Respighi, Ottorino - Sämtliche Klavierwerke

Respighi mit Tasten


Label/Verlag: Brilliant classics
Detailinformationen zum besprochenen Titel


Als Klavierkomponist ist Respighi kaum bekannt. 20 Jahre nach der bisherigen Referenz-Werkauswahl mit Konstantin Scherbakov (Naxos) legt Michele D'Ambrosio erstmals eine 'Gesamtaufnahme' der Werke zu zwei Händen auf CD vor. Verdienstvoll?

Als Klavierkomponist ist Respighi kaum bekannt. 20 Jahre nach der bisherigen Referenz-Werkauswahl mit Konstantin Scherbakov (Naxos) legt Michele D‘Ambrosio erstmals eine ‚Gesamtaufnahme‘ der Werke zu zwei Händen auf CD vor. Verdienstvoll?
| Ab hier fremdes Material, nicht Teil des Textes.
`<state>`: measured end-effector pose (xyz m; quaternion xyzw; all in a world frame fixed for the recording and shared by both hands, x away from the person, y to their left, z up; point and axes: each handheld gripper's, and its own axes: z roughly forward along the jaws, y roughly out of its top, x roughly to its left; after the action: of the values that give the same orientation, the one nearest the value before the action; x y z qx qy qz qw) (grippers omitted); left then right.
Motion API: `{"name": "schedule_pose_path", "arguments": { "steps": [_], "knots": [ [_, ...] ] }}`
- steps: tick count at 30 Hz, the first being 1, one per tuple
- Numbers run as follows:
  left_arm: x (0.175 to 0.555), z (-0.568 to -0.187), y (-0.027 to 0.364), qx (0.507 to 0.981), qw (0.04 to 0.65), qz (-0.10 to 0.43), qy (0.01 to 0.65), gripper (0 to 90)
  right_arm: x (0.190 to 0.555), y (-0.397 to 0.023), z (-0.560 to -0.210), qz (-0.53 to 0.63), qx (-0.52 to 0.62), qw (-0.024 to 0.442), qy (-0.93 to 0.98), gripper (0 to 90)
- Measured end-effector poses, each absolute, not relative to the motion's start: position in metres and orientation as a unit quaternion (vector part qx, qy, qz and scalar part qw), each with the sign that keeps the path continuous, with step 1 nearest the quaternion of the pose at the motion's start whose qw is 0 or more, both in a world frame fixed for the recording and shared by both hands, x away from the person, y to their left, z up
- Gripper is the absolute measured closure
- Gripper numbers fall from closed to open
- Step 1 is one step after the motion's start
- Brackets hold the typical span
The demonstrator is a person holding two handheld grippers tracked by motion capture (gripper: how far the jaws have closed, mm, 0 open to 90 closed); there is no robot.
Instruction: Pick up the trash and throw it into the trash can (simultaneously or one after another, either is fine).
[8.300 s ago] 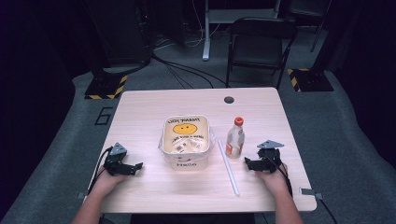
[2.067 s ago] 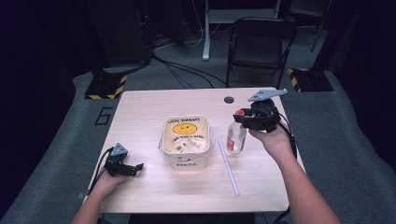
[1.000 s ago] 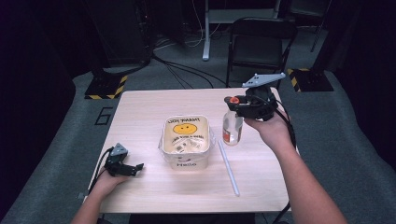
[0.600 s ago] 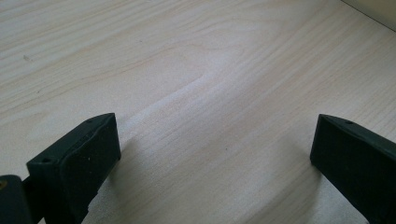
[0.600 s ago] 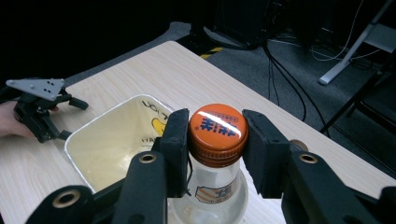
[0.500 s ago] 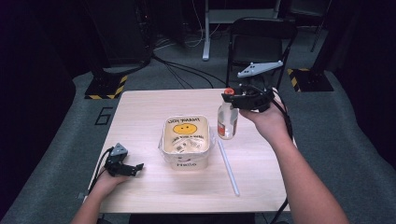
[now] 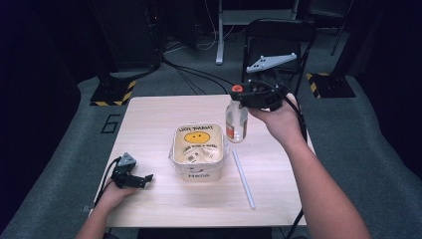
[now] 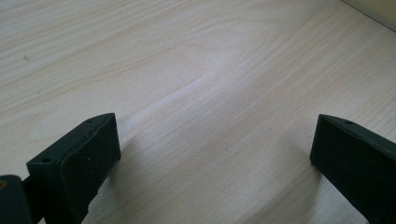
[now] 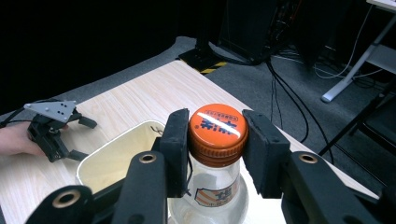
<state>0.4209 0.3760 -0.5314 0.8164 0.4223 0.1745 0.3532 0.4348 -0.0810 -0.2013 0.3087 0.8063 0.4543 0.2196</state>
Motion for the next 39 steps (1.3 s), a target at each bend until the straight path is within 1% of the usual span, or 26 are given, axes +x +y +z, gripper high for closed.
{"name": "schedule_pose_path", "arguments": {
  "steps": [19,39],
  "knots": [
    [0.421,-0.531,0.376,0.817,0.353,0.175,0.421,1.5,0.441,-0.047,-0.189,0.468,0.278,0.214,0.811,62.2],
    [0.421,-0.531,0.376,0.816,0.354,0.176,0.422,1.5,0.452,-0.022,-0.194,0.474,0.266,0.209,0.813,62.2]
  ]
}}
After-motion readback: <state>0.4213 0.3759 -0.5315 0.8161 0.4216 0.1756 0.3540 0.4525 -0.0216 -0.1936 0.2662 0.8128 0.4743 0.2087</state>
Anhand der Weltersteinspielung der ursprünglichen Klavierfassung der 'Variazioni sinfoniche' – um 1900 Respighis erstes bedeutendes Orchesterwerk – wird hier ganz am Ende der beiden CDs überaus deutlich, wie sehr der Sohn eines Klavierlehrers vom Klavier her kommt und nicht von der Violine: Mancher Kontrapunkt, manche Umspielungsfigur der Streicher entspringt ganz offensichtlich der Orientierung v.a. an Brahms. Obgleich Respighi zwar in den 1890er Jahren am Konservatorium in Bologna als Instrumentalfach Violine bei Federico Sarti studiert hatte, blieb ihm mit Giuseppe Martucci als Kompositionsprofessor ein renommierter Konzertpianist und der wahrscheinlich wichtigste italienische Klavierkomponist des 19. Jahrhunderts (nach Rossini) vorgesetzt.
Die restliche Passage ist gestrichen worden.